And hearing you talk, there’s a little bit of, um, with, with respect, there’s a little bit of a wisdom of age. And I, and I, and I totally,

[00:20:50] Vicki Robin: no, it’s okay. I’m old.

[00:20:51] Jonathan DeYoe: Yeah.

[00:20:53] Vicki Robin: I’m, I’m officially old.

[00:20:56] Jonathan DeYoe: But you’ve touched so many different categories and to [00:21:00] say, you know what, just to sit back and say, I’m not gonna fix anything as you said, I’m gonna, I’m gonna bleed this out into the world, and maybe there’ll be a swelling up of additional commentary or additional people thinking it, or that will then.

Push back a little bit on this huge, enormous, massive force in one direction. And maybe there won’t be like, maybe we go the way of Rome. Maybe we go the way of the Mayans. Like we don’t know what’s gonna happen to our civilization and. Acceptance kind of rules the day and it’s, you’re sitting back saying this stuff and it’s kind of a beautiful statement.

I think you, I think you wrote it, wrote this on the website like this is you a commentary about aging, decline, disability, dementia, unwelcome, aloneness, sagging, everything, invisibility, wills, warehousing, a litany of things you can’t do anymore. Death. Is the goal to promote awareness or is it acceptance?
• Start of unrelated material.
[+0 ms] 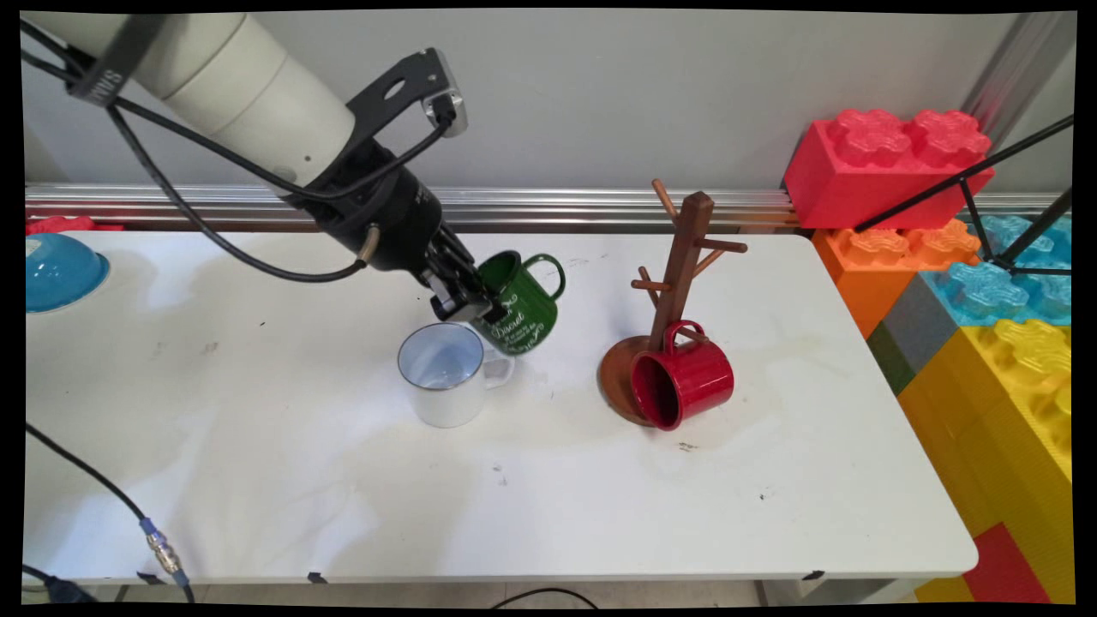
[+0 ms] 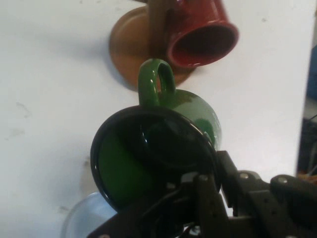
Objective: Place the picked object on the table
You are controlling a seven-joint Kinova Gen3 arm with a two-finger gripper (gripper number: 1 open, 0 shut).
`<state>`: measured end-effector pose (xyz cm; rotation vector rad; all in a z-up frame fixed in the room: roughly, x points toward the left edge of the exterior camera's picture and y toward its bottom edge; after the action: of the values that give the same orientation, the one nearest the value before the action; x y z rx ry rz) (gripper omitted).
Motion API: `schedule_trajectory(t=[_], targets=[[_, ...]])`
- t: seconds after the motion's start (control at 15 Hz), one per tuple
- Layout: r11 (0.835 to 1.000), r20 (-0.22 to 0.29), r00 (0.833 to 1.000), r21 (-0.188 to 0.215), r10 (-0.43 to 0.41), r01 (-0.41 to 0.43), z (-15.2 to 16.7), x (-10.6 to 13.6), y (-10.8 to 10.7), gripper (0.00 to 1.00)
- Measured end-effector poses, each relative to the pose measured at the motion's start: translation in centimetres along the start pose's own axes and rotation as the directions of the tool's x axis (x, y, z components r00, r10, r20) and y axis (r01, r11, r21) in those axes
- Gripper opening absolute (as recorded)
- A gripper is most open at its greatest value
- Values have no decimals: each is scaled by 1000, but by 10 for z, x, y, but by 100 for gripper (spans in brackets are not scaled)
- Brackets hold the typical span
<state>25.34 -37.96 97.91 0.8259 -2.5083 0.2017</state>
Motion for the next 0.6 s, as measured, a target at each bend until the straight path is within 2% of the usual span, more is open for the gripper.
schedule_trajectory(t=[0.33, 0.6], targets=[[991, 33, 995, 90, 94, -96, 15, 5, -24, 0], [973, 63, 985, 153, 162, -170, 31, 10, -43, 0]])
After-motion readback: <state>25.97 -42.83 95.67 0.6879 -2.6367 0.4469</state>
[00:21:53] Vicki Robin: I think the goal is to promote.

Yeah, awareness is a good thing, but I think [00:22:00] what I do with my storytelling is I do awareness with that sense of opportunity, like enoughness, that sense of, oh boy, you know, some things are going, but some things are coming on stream and they’re really delicious. You know, it’s coming of aging is like everything else I’ve taught.

It’s like, well, no, we’ve been taught that aging is is a bunch of miseries and distractions. But I don’t think that’s true. It’s maybe part of it. I may be so sick at some point that I actually wanna turn on the TV in the hospital room and watch game shows. I doubt it, but maybe

[00:22:34] Jonathan DeYoe: I just wanna check out for a little while.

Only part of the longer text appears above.